Fill out our free disability evaluation form today! The SSDI claims process can take several months so do not wait any further to apply. If you know right now that your disability could last a year or more, fill the form on the right and let us help you get the benefits you deserve.
Helpful Resources for those with Disabilities in Missouri
If you’re not qualified for Social Security Disability Insurance or would like additional support, the Missouri State Administration offers several other programs to help people with different disabilities. Follow the links below to know more about these helpful programs:
- State of Missouri Disability Portal (Employment): This website provides links to several employment resources for those with disabilities.

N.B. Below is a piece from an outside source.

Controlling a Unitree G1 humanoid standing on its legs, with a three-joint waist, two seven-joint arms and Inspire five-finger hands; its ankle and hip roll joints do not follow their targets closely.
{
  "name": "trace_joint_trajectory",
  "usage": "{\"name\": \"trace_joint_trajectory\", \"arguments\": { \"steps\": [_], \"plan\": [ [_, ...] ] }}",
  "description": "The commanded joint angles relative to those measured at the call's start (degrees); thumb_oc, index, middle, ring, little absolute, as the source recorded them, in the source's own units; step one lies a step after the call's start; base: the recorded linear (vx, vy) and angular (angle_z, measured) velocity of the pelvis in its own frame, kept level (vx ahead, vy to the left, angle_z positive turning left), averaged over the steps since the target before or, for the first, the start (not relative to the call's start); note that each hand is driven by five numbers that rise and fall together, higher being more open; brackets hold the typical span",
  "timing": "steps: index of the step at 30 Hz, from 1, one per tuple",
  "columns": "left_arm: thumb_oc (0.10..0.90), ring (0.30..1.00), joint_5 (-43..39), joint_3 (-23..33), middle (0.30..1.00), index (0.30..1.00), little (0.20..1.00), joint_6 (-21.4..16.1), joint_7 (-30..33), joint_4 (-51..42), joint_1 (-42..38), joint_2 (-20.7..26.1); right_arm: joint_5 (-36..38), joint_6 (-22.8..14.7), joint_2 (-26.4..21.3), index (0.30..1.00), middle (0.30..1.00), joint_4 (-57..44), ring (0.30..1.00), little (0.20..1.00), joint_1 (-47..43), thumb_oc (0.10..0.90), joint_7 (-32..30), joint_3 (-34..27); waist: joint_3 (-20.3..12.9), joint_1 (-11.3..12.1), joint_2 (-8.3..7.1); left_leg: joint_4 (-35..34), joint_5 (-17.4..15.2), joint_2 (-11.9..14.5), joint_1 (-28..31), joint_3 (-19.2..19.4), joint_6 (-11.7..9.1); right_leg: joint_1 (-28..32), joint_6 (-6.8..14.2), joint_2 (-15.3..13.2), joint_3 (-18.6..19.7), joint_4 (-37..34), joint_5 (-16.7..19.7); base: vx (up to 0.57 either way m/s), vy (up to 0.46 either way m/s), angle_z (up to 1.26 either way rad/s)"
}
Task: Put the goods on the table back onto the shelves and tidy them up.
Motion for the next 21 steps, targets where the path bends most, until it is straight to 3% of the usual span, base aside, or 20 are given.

- The LIHEAP assistance program: This is a federally funded energy bill assistance program. You may be able to receive financial help in the form of a grant or credit on an account. Low-income homes that have a disabled family member, an elderly person or a young child are given priority.
- Food Stamp Program: This program may help seniors, low-income workers, those who are disabled, and others put nutritious food on the table. Benefits are given every month through an electronic benefits card which can be used at authorized local food stores.
- Telecommunications Access Program: This program helps those with a disability who have difficulties using the phone or internet get special telecommunications equipment.